Bruce’s shoulders bear the weight of his father’s shadow. He can’t agree to these terms. The library benefit tonight will require all of Bruce’s finesse to schmooze, cavort, and burgle Lex’s private servers in a single evening. He’s not a young man anymore; it’s not as easy for him to slip between personas when all he can think about is he can’t let this chance slip through his fingers, this may be the only kryptonite sample they ever pull out of the ocean that’s worth a damn.

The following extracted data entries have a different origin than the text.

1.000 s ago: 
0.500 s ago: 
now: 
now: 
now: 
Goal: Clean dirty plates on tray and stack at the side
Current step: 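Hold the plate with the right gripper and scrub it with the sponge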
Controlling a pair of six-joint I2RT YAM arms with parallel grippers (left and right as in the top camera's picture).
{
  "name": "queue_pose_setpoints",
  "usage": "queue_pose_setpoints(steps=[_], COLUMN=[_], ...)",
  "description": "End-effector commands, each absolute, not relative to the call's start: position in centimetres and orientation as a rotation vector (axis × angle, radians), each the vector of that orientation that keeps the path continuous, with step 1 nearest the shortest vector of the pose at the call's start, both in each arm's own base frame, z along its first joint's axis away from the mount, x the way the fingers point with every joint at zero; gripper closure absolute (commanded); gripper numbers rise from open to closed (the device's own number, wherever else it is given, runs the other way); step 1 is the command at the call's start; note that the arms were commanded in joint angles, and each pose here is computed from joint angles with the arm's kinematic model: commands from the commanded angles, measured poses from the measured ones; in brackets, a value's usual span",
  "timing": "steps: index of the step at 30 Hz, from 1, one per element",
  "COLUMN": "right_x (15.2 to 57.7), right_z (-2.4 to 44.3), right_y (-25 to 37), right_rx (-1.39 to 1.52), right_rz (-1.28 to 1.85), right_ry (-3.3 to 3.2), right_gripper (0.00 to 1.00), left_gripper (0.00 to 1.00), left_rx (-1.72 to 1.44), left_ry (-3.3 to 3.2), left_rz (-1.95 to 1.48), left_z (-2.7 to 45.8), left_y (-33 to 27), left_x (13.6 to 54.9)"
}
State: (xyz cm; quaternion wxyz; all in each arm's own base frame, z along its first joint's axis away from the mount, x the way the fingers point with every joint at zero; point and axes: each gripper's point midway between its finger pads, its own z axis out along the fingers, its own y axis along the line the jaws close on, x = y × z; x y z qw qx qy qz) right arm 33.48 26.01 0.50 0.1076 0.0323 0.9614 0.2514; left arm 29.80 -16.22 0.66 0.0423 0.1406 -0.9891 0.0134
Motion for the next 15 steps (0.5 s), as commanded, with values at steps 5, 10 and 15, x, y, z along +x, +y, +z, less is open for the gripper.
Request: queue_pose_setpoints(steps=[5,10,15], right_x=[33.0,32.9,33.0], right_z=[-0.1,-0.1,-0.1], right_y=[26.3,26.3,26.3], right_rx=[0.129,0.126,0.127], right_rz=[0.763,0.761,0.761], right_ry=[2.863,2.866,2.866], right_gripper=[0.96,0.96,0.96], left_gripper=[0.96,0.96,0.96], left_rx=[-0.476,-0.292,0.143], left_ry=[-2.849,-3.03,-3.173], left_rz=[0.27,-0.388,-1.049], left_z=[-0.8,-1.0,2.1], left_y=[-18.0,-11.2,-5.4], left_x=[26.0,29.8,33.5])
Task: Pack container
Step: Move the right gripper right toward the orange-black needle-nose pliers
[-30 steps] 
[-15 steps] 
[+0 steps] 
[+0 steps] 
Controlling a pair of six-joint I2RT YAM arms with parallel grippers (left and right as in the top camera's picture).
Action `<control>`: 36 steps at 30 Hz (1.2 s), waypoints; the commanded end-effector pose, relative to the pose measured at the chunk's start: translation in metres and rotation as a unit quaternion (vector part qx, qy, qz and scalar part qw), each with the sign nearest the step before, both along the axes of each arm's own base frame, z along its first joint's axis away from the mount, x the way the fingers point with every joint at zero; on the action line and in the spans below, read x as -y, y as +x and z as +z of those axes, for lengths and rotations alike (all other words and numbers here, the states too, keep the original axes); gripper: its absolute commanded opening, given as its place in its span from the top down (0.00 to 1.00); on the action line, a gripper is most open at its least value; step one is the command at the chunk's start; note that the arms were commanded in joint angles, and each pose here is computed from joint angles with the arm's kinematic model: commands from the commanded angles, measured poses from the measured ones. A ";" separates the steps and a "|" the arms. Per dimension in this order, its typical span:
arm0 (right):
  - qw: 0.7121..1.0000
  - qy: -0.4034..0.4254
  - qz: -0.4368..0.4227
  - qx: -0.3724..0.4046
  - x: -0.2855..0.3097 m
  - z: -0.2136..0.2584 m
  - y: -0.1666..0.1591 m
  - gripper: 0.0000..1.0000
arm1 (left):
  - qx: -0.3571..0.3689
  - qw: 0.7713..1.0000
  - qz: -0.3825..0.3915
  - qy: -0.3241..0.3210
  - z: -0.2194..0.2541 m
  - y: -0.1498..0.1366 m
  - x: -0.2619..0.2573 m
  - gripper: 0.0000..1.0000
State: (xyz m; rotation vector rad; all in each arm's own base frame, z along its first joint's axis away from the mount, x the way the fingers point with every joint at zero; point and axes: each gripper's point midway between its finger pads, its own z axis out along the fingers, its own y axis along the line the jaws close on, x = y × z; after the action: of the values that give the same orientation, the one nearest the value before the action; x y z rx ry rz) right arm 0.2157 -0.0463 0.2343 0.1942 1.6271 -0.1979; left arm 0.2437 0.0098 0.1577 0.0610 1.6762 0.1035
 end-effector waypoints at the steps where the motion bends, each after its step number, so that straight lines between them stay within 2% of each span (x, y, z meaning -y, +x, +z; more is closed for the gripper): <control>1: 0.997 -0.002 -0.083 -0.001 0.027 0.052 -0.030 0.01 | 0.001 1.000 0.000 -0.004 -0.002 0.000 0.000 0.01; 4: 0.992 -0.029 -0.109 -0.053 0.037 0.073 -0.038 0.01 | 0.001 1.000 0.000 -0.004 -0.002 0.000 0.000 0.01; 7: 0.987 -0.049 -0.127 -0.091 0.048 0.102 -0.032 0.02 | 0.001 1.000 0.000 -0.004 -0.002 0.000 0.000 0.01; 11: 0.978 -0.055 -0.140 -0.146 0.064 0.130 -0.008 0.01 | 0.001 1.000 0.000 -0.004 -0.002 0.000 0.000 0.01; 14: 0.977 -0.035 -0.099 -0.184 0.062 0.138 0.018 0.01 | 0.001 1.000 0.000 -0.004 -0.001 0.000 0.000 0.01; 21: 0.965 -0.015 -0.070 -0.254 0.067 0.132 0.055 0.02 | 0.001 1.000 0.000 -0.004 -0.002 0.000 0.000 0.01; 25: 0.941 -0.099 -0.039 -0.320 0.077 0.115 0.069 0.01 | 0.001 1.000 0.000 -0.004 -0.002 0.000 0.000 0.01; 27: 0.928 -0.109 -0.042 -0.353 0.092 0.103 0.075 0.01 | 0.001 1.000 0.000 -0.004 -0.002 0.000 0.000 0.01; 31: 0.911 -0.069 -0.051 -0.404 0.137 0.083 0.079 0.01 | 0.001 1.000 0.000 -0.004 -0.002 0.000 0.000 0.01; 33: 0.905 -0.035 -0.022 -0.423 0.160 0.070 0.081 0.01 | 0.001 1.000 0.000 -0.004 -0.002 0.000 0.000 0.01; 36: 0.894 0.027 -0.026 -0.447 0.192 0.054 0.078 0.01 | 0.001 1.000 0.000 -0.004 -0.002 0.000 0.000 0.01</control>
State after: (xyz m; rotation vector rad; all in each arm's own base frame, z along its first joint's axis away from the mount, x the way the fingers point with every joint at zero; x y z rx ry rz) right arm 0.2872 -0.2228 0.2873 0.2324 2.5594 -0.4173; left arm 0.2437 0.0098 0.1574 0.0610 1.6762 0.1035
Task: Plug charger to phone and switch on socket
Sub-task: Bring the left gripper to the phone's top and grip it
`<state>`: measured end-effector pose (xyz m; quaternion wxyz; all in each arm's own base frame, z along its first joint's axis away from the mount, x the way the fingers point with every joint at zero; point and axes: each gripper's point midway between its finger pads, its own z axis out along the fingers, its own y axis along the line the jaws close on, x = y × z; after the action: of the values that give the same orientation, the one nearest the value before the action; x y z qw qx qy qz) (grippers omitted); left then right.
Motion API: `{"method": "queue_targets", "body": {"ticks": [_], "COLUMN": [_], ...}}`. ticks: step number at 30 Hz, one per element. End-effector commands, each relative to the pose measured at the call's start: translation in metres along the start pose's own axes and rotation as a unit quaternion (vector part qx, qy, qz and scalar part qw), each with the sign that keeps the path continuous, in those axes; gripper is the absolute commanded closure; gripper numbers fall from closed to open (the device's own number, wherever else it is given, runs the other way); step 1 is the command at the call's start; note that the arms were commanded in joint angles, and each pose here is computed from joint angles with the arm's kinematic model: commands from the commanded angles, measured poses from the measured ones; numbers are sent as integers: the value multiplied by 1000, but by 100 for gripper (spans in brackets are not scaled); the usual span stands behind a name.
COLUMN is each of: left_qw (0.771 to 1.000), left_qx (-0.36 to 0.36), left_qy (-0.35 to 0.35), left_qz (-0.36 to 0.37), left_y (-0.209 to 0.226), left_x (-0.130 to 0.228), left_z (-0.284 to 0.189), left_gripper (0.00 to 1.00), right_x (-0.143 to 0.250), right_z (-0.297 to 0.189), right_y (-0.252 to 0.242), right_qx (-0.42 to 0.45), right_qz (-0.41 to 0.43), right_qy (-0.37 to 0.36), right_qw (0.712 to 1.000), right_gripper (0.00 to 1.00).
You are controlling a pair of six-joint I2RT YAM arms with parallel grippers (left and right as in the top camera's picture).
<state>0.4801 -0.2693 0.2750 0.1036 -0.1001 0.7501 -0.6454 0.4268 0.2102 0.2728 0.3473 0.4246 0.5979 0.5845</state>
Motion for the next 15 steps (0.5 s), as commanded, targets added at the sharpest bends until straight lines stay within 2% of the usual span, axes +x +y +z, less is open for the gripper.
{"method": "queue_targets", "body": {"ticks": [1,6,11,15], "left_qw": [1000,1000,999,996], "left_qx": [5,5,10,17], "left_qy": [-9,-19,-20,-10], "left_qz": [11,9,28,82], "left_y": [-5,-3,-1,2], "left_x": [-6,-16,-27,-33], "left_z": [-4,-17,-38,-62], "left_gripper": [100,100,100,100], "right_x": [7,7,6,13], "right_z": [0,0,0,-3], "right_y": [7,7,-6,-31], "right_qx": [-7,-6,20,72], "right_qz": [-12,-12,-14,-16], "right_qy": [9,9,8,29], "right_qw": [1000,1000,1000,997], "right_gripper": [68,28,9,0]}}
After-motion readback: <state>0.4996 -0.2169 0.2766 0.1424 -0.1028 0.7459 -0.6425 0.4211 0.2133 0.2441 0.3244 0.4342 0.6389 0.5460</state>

He glances at the stock report again. Wayne Enterprises is an economic bellwether--the ripples are beginning to spread through related industries. The company’s earning reports haven’t even hit the public yet.

The quarterly stockholder meeting next week begins to take on a Faustian dimension in Bruce’s mind.

The alternative is to tell Lucius in no uncertain terms why he can’t accept a shadow.

After all of their years of friendship, Lucius knows that Bruce is no slouch mentally or physically. Lucius has enough evidence to both believe and disbelieve what his mind must be screaming at him whenever a WayneTech prototype turns up in a Batman sighting. But--there have been enough moments when Bruce and Lucius have been trapped in the same room while “Batman” saves a Wayne Enterprises employee from some freak in a costume… Until Bruce confirms it to Lucius personally, he’s Schrödinger's Batman. For Lucius’ and the company’s sake, Bruce needs to maintain that fiction for as long as he can.

Bruce sags against the desk. “We have an understanding.”

“I'm not sure who’s offering, but I sure would like to find out. Maybe it's Bruce, or someone connected to Wayne Enterprises. That would be this expert’s opinion, anyway…”

“Well, Melissa, we're in discussions with the attorneys, and we'll see. It’s going to be an interesting night in Metropolis tonight, that’s for sure!”